The remainder of the journey was an unpleasant walk through the streets of the Hive. Puddles of foul smelling ooze lay stagnant in several streets and hordes of starving children ran amok trying to catch a rat so that they would have something to eat that day. At one point they came across a sedan chair carried by four strong men who were accompanied by half a dozen well-armed mercenaries. The sedan chair and its occupant passed swiftly and was quickly lost from sight amongst the dilapidated tenement blocks that lined the streets. Hungry, angry and hopeless faces stared out of windows as the companions passed by. After the first wave of beggars tried to get a few coppers from the passer-by without success, they managed to reach the long queues outside the Gatehouse.
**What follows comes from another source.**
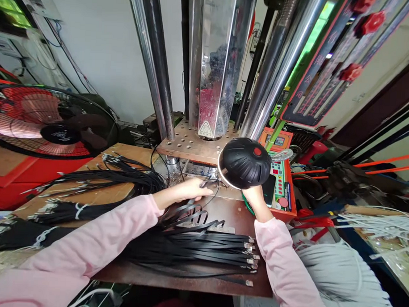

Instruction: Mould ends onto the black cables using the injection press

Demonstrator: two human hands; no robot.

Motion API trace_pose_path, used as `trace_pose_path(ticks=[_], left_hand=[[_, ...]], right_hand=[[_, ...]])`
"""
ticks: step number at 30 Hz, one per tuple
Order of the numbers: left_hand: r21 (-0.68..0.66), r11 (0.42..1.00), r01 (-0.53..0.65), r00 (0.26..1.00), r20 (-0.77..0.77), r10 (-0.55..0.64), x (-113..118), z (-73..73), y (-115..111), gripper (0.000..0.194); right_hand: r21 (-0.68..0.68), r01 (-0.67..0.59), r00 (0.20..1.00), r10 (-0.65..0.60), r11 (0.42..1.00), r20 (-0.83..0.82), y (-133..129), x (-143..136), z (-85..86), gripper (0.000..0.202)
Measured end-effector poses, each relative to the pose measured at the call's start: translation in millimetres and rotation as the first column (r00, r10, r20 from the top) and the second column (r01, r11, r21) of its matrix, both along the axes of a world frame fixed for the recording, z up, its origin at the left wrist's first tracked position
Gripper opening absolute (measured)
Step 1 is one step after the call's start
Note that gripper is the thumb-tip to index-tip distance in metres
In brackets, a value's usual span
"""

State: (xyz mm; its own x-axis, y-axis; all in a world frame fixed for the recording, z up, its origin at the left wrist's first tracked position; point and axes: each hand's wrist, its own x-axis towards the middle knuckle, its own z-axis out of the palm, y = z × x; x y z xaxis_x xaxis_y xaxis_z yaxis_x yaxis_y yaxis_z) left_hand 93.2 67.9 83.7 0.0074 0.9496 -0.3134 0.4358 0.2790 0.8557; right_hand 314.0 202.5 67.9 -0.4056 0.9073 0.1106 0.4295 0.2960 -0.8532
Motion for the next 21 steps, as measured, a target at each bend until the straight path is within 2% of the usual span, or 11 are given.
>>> trace_pose_path(ticks=[2, 4, 7, 11, 13, 16, 18, 21], left_hand=[[0.06, 0.998, -0.004, 0.965, -0.26, 0.019, 18, -6.6, 6, 0.036], [0.103, 0.995, -0.014, 0.919, -0.391, 0.054, 32, -11.3, 10, 0.037], [0.106, 0.993, -0.049, 0.92, -0.383, 0.086, 41, -12.6, 11, 0.031], [0.084, 0.993, -0.088, 0.948, -0.297, 0.109, 34, -3.8, 7, 0.025], [0.061, 0.995, -0.073, 0.972, -0.219, 0.085, 23, 5.3, -2, 0.015], [0.049, 0.995, -0.083, 0.995, 0.06, 0.08, -7, 21.3, -30, 0.006], [0.058, 0.986, -0.157, 0.959, 0.248, 0.138, -35, 30.2, -60, 0.011], [-0.007, 0.926, -0.378, 0.85, 0.392, 0.351, -86, 38.1, -108, 0.025]], right_hand=[[0.01, 0.074, 0.997, -0.074, 0.997, 0.011, -6, 4, -1.0, 0.036], [-0.008, 0.1, 0.995, -0.1, 0.995, 0.001, -14, 9, 0.3, 0.039], [-0.113, 0.099, 0.992, -0.107, 0.989, -0.062, -26, 20, 6.0, 0.045], [-0.206, 0.062, 0.982, -0.096, 0.977, -0.16, -40, 42, 12.9, 0.049], [-0.187, 0.067, 0.975, -0.104, 0.98, -0.194, -44, 54, 13.2, 0.049], [-0.127, 0.06, 0.989, -0.075, 0.99, -0.124, -49, 71, 8.9, 0.047], [-0.076, 0.024, 1.0, -0.025, 0.997, -0.013, -55, 78, 3.9, 0.042], [-0.034, -0.082, 0.987, 0.086, 0.996, 0.136, -68, 77, -3.0, 0.036]])
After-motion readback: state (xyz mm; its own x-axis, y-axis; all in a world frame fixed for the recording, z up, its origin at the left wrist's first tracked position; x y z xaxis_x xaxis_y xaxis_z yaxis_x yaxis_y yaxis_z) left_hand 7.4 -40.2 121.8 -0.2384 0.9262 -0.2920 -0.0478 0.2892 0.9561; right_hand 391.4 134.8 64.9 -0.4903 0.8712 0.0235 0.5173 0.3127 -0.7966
Hundreds of wretched people stood in line outside the Gatehouse which towered over the other buildings nearby in the Hive. Lines of people stretched outwards from the tall, semicircular roofless tower which had a number of sprawling wings attached. In one of the lines stood parents who wanted to send their children to the orphanage as they couldn't afford to feed them any longer. In another line stood younger people who wanted to commit their elder relatives who had either gone insane or could not be cared for any longer. Along these lines of weary souls a number of bleaker artists plied their trade singing dirges about hopelessness and reciting poems that painted the futility of life in vivid detail. Also moving in and amongst the lines of people were others offering to buy or sell a variety of different things. None of the merchants looked reputable and few could afford their wares.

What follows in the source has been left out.